A estratégia de Valdemar foi posta em prática no final do ano passado, no exato momento em que Tiririca preparava sua desfiliação do PL para migrar para o PSD. Segundo o próprio cacique partidário, ele ordenou que o parlamentar repassasse o controle de seu saldo de emendas para a direção nacional do partido. Valdemar tentou disfarçar o aparelhamento político alegando que a presidência da sigla possui uma visão nacional mais qualificada que a dos próprios deputados eleitos, assumindo para si a prerrogativa de decidir, à margem dos critérios técnicos do Estado, para onde seriam enviados os milhões de reais devidos aos contribuintes.
O cruzamento de dados feito pelos investigadores da PF desmorona o argumento de regularidade burocrática levantado pelo chefe do PL. Das emendas monitoradas na investigação, uma fatia assustadora de R$ 97 milhões foi carimbada e liberada na semana limite que antecedia o prazo final de transferências federais para as eleições municipais. A manobra revela um direcionamento deliberado para injetar dinheiro público em municípios específicos com o objetivo claro de pavimentar e financiar as campanhas de prefeitos do PL, burlando o equilíbrio democrático das disputas regionais.

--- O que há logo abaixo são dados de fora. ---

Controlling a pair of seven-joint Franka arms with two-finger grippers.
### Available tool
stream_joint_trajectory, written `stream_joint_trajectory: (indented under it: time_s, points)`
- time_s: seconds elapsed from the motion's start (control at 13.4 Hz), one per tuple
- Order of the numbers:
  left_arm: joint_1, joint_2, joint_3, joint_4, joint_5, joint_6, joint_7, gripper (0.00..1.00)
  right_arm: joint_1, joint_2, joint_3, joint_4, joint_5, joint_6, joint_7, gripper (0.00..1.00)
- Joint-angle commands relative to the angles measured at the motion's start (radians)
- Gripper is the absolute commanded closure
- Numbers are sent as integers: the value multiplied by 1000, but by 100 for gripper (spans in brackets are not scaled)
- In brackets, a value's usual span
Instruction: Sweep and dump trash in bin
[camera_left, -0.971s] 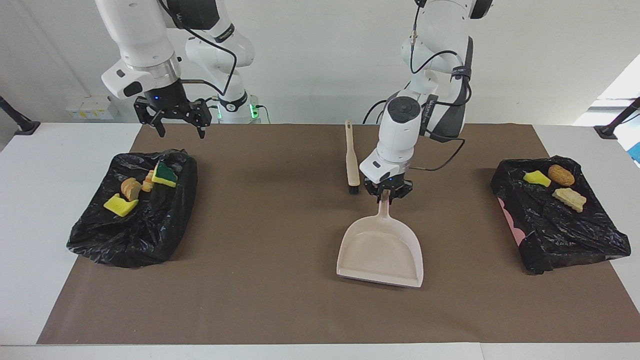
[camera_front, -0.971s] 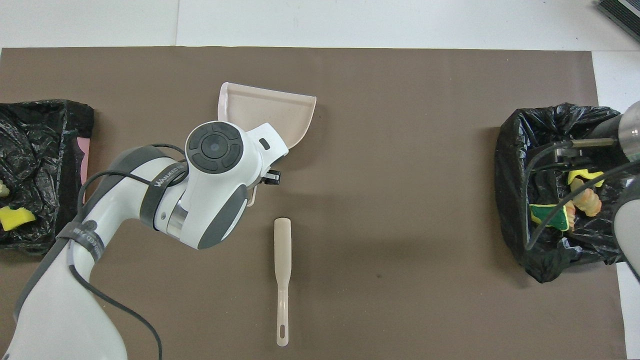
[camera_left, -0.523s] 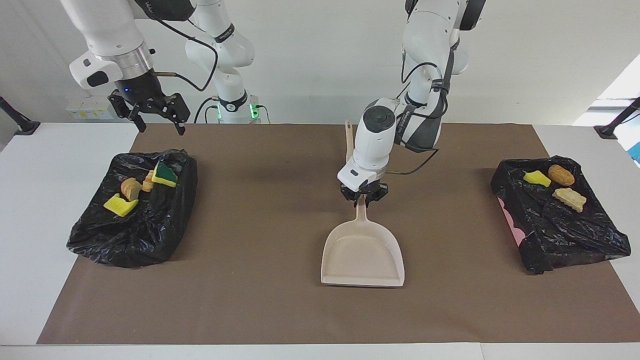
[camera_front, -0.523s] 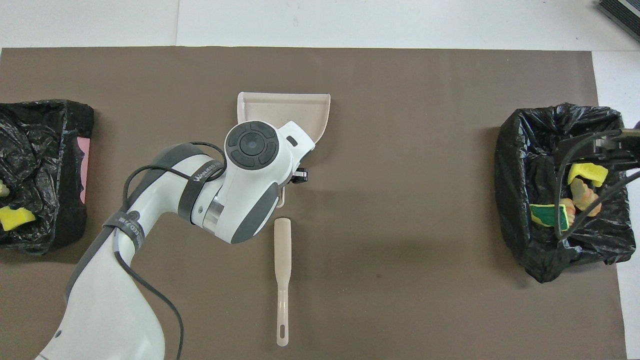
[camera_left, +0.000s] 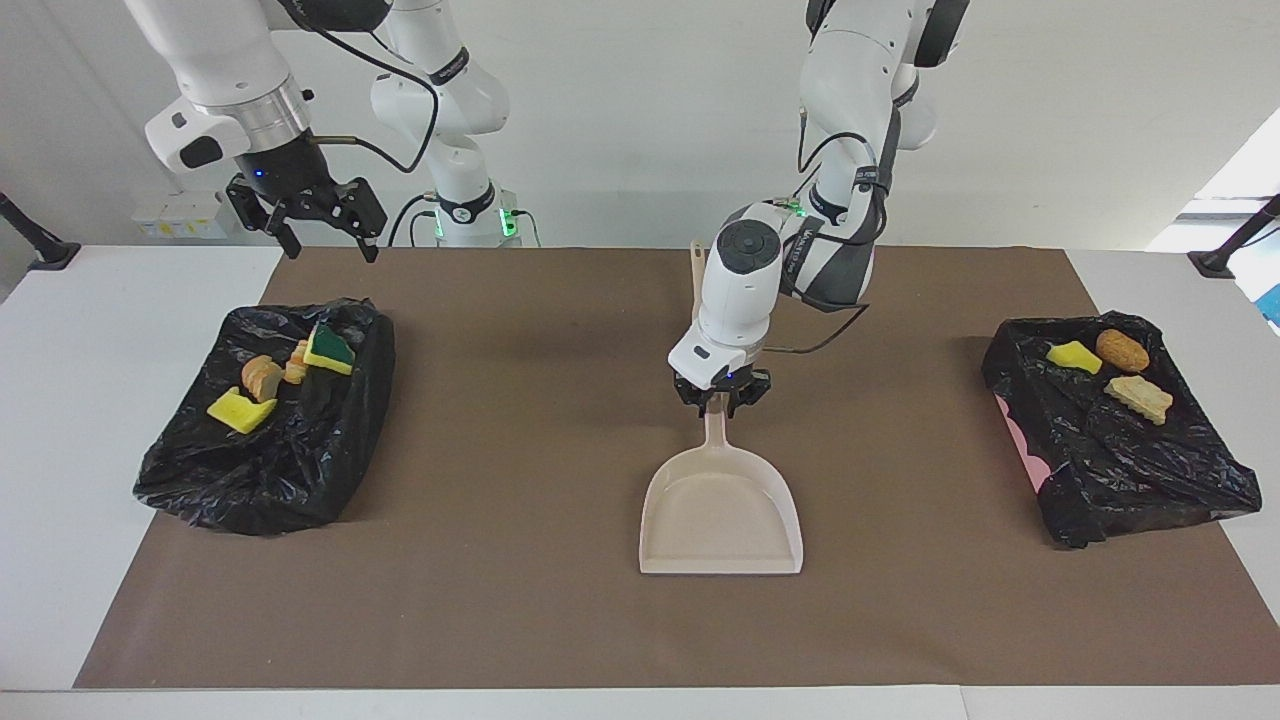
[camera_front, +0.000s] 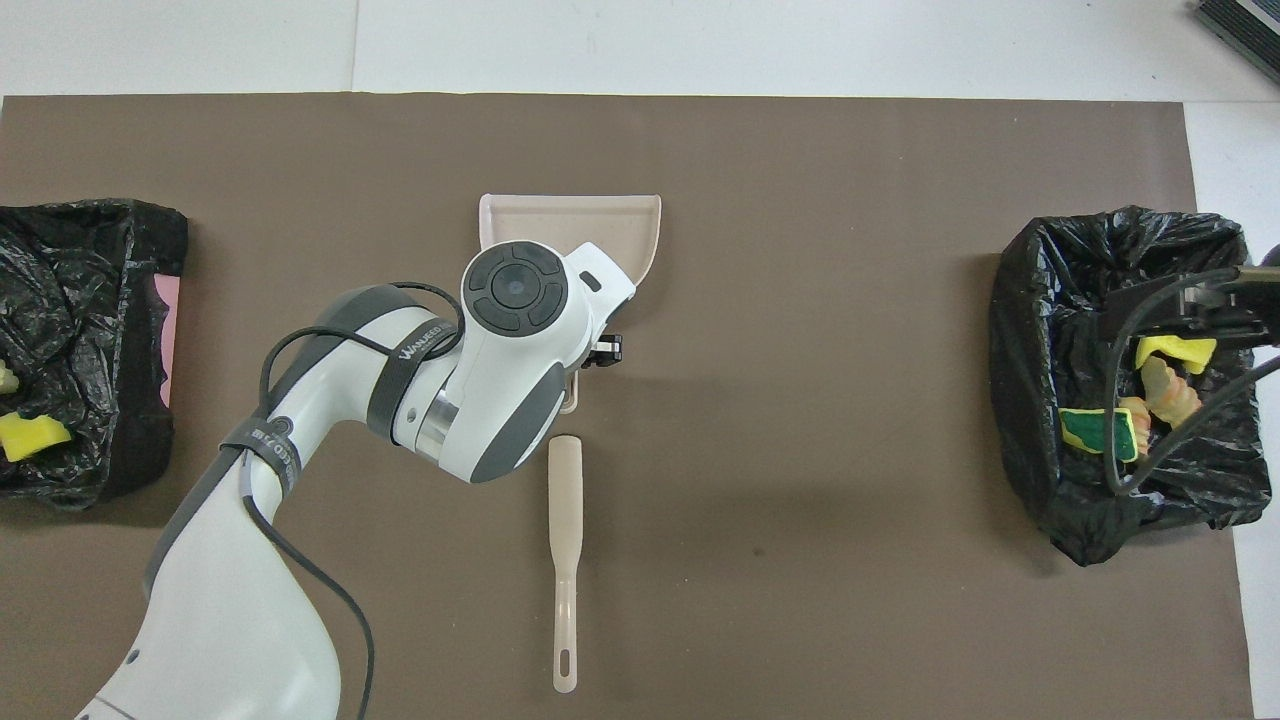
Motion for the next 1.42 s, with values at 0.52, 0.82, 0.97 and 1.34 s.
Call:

"Quando falam que bloquearam R$ 119 milhões, muita gente pensa que eu tenho isso na conta... Eles bloquearam o tamanho das emendas, não o dinheiro que eu tenho" — Valdemar Costa Neto, em tom de deboche ao tentar minimizar a gravidade da decisão judicial.
Investigado pelos crimes de peculato e associação criminosa, Valdemar tentou ironizar a ordem de bloqueio de bens determinada pelo ministro do STF, Flávio Dino. O congelamento atinge o valor integral do esquema investigado justamente para blindar o erário contra novos repasses suspeitos promovidos pela rede de servidores da Câmara que, segundo a Polícia Federal, operava sob ordens diretas de Valdemar. A decisão do Supremo impõe uma barreira urgente contra as manobras de um dirigente partidário que, mesmo sem mandato ou delegação popular, utilizava a estrutura da liderança do parlamento como um balcão privado de negócios eleitorais.